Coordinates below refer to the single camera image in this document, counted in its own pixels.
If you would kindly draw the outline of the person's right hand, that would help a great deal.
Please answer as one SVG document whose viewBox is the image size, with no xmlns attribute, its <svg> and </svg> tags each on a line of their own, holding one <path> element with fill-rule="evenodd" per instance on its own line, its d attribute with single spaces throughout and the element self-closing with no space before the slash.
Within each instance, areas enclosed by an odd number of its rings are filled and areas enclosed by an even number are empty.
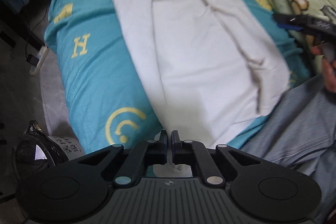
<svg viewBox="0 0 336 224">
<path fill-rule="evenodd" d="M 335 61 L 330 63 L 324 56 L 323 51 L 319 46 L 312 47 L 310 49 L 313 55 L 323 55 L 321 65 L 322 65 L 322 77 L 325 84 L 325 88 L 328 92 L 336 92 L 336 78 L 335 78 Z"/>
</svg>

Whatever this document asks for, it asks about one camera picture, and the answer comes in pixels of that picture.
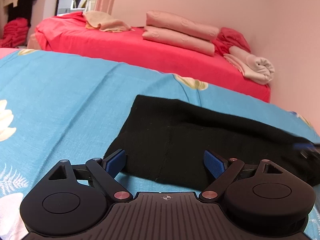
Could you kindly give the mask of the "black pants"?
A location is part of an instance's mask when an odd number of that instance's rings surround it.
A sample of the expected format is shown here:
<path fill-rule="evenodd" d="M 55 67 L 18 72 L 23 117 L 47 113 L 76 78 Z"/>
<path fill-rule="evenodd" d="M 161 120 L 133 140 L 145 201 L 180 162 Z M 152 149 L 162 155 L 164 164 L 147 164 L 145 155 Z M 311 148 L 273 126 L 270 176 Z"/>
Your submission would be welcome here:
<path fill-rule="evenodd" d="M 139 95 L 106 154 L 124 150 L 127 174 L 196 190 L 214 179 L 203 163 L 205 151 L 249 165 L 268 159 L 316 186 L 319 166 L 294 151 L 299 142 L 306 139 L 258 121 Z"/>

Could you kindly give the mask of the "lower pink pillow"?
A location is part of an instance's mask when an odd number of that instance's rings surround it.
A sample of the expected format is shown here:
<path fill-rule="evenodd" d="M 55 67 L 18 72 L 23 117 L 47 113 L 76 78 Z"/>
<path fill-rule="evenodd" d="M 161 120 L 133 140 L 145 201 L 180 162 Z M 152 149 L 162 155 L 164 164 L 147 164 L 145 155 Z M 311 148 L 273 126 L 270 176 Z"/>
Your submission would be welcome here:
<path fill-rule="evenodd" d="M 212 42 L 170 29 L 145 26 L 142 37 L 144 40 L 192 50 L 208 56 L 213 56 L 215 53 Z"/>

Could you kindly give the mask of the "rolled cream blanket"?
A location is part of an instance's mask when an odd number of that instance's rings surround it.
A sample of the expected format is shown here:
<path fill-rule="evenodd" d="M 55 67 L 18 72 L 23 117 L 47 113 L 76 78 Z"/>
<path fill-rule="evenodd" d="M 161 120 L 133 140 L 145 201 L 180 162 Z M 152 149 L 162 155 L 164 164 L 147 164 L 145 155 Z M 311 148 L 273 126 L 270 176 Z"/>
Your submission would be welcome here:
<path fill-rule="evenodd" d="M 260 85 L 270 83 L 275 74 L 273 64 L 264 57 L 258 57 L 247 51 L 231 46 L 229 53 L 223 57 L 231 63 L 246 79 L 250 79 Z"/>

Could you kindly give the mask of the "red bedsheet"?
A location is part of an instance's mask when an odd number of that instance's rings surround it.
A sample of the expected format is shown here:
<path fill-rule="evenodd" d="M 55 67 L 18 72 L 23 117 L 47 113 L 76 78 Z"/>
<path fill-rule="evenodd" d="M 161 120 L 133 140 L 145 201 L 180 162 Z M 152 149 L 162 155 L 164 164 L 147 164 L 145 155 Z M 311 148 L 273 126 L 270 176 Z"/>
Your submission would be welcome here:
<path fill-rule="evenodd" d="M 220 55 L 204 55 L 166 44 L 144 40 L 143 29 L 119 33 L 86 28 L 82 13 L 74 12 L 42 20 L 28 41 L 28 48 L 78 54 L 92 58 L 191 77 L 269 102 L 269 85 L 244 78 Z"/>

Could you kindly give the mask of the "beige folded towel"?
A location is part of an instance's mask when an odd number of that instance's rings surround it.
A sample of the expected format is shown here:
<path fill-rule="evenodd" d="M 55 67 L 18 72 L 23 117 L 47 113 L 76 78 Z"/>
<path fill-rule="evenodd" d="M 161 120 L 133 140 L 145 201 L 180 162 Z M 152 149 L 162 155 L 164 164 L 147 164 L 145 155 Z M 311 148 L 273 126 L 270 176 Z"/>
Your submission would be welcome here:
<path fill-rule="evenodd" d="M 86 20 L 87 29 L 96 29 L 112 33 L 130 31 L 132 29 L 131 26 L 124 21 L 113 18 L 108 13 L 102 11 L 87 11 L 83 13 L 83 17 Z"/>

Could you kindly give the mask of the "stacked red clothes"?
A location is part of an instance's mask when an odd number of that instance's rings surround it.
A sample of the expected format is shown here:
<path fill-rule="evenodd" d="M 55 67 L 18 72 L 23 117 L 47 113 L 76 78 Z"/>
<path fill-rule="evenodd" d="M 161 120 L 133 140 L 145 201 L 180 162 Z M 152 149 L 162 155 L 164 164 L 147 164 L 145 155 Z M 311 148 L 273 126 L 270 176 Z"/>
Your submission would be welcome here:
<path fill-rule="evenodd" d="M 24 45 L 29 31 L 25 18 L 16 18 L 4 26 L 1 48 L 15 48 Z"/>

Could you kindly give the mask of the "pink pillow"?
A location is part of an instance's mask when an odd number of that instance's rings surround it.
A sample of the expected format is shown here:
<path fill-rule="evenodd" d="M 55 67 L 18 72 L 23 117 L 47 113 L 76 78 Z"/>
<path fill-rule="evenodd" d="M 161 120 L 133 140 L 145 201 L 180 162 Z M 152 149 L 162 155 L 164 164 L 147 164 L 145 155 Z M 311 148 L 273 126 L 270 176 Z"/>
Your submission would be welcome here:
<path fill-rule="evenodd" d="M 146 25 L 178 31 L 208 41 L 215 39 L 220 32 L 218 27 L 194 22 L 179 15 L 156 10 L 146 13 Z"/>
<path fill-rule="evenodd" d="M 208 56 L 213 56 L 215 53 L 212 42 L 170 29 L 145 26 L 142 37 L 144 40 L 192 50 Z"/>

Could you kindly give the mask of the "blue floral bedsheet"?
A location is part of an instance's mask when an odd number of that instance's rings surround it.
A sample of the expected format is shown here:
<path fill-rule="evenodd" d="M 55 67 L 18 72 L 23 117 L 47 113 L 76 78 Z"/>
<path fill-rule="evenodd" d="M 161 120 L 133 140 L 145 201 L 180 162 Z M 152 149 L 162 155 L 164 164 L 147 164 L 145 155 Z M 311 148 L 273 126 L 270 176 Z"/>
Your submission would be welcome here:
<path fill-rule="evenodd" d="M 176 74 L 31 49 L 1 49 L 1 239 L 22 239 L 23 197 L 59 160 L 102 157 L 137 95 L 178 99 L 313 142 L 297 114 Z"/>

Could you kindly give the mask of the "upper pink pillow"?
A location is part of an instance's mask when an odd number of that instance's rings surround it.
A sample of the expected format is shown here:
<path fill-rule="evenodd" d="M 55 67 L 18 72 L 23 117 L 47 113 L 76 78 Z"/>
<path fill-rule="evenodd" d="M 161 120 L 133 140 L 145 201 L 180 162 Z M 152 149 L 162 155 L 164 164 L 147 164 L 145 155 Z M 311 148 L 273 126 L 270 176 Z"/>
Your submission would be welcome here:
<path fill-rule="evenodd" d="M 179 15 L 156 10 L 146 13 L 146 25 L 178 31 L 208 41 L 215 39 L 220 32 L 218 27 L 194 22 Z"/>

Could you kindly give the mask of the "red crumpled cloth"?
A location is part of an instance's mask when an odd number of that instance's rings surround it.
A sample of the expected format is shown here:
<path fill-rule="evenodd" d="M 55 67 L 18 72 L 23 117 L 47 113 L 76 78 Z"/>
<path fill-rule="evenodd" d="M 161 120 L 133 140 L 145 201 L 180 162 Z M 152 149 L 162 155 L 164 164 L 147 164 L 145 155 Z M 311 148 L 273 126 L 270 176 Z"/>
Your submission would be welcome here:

────────────────────────────────────────

**WHAT YOU WILL DO:**
Restate exactly the records above from their first line through the line that holds "If you would", please, including both and leaving out all others.

**REPLY:**
Coordinates below refer to the single camera image in this document, counted in its own pixels.
If you would kindly draw the outline of the person's right hand, that would help a great deal.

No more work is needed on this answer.